Die politische Linke steht dem Afghanistan-Einsatz insgesamt recht hilfl os gegenüber. Zwar wurde vielfach der berühmte Satz „Deutschlands Sicherheit wird auch am Hindukusch verteidigt“ kritisch aufgegriffen, aber die an sich linke Kernkompetenz des Internationalismus erweist sich an diesem Punkt als Leerstelle. Es ist nicht gelungen, eine Antwort darauf zu fi nden, wie die Sicherheit und vor allem die Lebensperspektiven der afghanischen Bevölkerung geschützt bzw. entwickelt werden können ohne eine militärische Intervention vorauszusetzen.Mit diesem Heftschwerpunkt will spw einen Beitrag für die dringend notwendige Debatte leisten. Die Bandbreite der Sichtweisen der AutorInnen spiegelt dabei die angesprochene Vielstimmigkeit innerhalb der politischen Linken wider. Es geht uns darum, nötige gemeinsame Eckpunkte rund um die sicherheitspolitische Aufstellung zu finden. Auch wer den Militäreinsatz in Afghanistan ablehnt, muss sich sowohl mit den Folgen der Bundeswehrpräsenz als auch mit den Auswirkungen eines sofortigen Abzugs auseinandersetzen.

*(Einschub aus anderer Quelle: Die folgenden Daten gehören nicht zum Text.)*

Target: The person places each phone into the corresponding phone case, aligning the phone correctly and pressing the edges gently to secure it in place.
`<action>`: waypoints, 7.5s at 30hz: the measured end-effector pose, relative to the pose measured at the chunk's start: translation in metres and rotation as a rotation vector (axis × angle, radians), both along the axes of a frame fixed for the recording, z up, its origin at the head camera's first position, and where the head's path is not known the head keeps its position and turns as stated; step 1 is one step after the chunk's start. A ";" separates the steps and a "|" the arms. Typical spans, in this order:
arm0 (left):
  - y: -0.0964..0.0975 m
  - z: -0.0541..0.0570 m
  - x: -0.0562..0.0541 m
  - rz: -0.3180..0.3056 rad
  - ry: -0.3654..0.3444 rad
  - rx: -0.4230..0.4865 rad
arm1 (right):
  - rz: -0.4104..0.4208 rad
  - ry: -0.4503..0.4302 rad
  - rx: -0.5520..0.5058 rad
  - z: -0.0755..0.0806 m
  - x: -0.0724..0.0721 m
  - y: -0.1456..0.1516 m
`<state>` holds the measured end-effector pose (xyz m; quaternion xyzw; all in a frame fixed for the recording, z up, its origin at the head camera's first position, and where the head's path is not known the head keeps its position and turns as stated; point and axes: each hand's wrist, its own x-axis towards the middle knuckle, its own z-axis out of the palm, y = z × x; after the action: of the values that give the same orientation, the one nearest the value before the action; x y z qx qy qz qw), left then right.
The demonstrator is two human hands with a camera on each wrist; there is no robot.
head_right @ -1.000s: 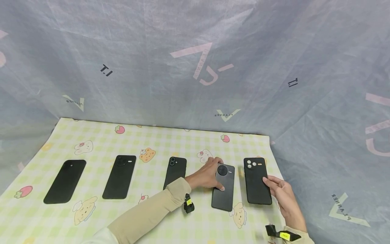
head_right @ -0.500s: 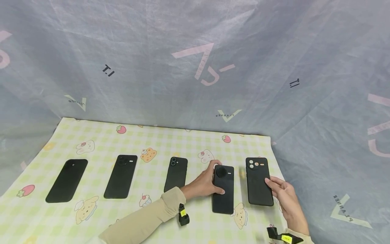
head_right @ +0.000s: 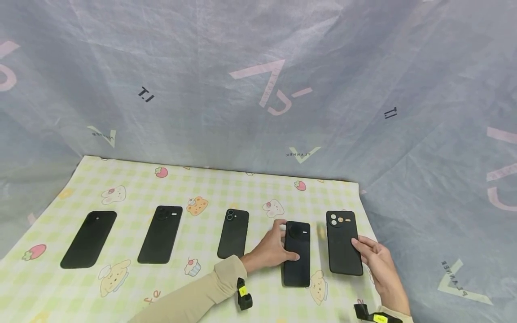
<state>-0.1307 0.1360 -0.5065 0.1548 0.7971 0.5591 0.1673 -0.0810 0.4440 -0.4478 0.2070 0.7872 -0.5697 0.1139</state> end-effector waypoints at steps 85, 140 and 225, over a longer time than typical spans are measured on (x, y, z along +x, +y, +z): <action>0.006 -0.006 0.001 0.094 -0.287 0.467 | 0.043 0.086 -0.103 -0.033 -0.003 -0.091; 0.012 -0.001 0.004 0.130 -0.170 0.257 | 0.121 0.116 0.323 -0.027 0.000 -0.113; -0.015 0.011 -0.009 0.037 -0.183 0.408 | 0.142 0.230 -0.422 -0.047 0.016 -0.053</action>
<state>-0.1398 0.1212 -0.4953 0.1194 0.6519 0.7233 0.1938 -0.0654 0.3909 -0.4952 0.0570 0.6711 -0.7318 0.1041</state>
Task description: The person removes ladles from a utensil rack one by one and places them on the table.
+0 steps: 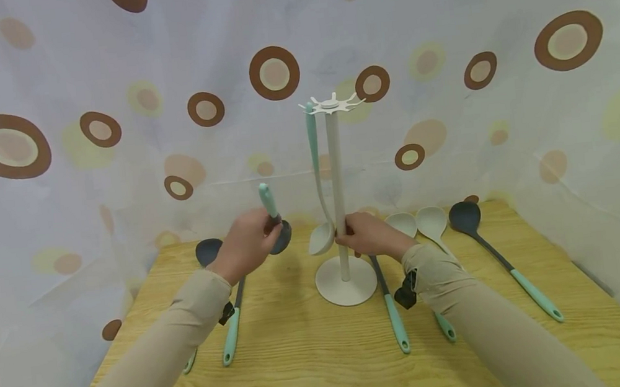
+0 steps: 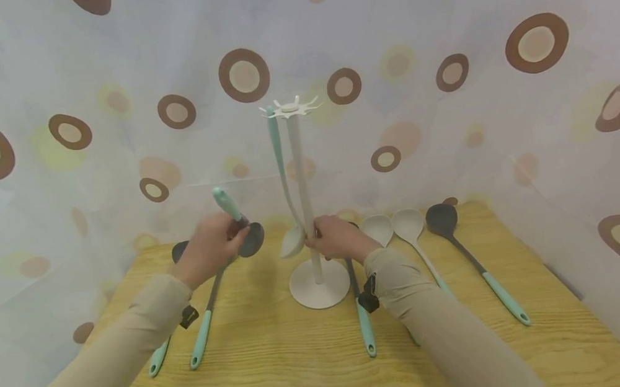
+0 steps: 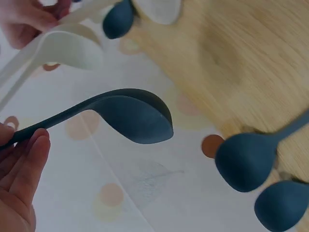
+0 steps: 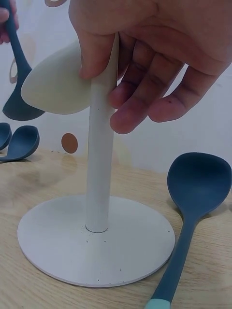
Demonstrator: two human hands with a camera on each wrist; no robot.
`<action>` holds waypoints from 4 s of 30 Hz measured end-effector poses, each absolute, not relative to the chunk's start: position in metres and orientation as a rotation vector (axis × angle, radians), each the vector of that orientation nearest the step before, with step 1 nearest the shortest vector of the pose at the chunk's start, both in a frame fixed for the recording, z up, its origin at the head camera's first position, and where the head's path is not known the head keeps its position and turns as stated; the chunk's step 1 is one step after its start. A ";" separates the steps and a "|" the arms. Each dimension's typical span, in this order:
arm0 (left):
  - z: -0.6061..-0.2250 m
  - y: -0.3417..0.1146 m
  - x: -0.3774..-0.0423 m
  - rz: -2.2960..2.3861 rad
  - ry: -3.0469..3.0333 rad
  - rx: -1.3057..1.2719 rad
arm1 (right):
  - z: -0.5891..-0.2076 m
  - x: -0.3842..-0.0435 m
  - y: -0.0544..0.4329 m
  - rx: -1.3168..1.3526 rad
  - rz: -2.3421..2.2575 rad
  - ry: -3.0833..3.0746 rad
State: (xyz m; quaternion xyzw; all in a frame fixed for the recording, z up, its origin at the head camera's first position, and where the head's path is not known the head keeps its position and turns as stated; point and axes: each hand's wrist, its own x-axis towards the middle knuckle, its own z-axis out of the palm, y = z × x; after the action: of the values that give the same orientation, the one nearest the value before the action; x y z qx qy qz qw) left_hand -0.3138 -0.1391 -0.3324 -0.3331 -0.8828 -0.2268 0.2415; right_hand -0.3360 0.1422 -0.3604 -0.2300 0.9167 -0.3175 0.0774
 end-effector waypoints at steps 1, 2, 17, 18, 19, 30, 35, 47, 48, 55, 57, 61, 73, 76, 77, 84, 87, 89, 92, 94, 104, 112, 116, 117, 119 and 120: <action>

Es stellt sich die Frage, an welchem Maßstab die Erfolge bzw. Misserfolge des bisherigen Einsatzes gemessen werden können und bei welchen erreichten Ergebnissen er somit für zielführend und damit für beendigungsfähig erklärt werden kann. Der SPD wie der politischen Linken insgesamt würde es gut tun, sich tatsächlich der Zukunft Afghanistans anzunehmen. Bislang steht das Land zu sehr in der Ecke des politischen Desinteresses. Afghanistan muss aus dieser Ecke herausgeholt werden, erst so kann die Dominanz des Militärischen überwunden werden.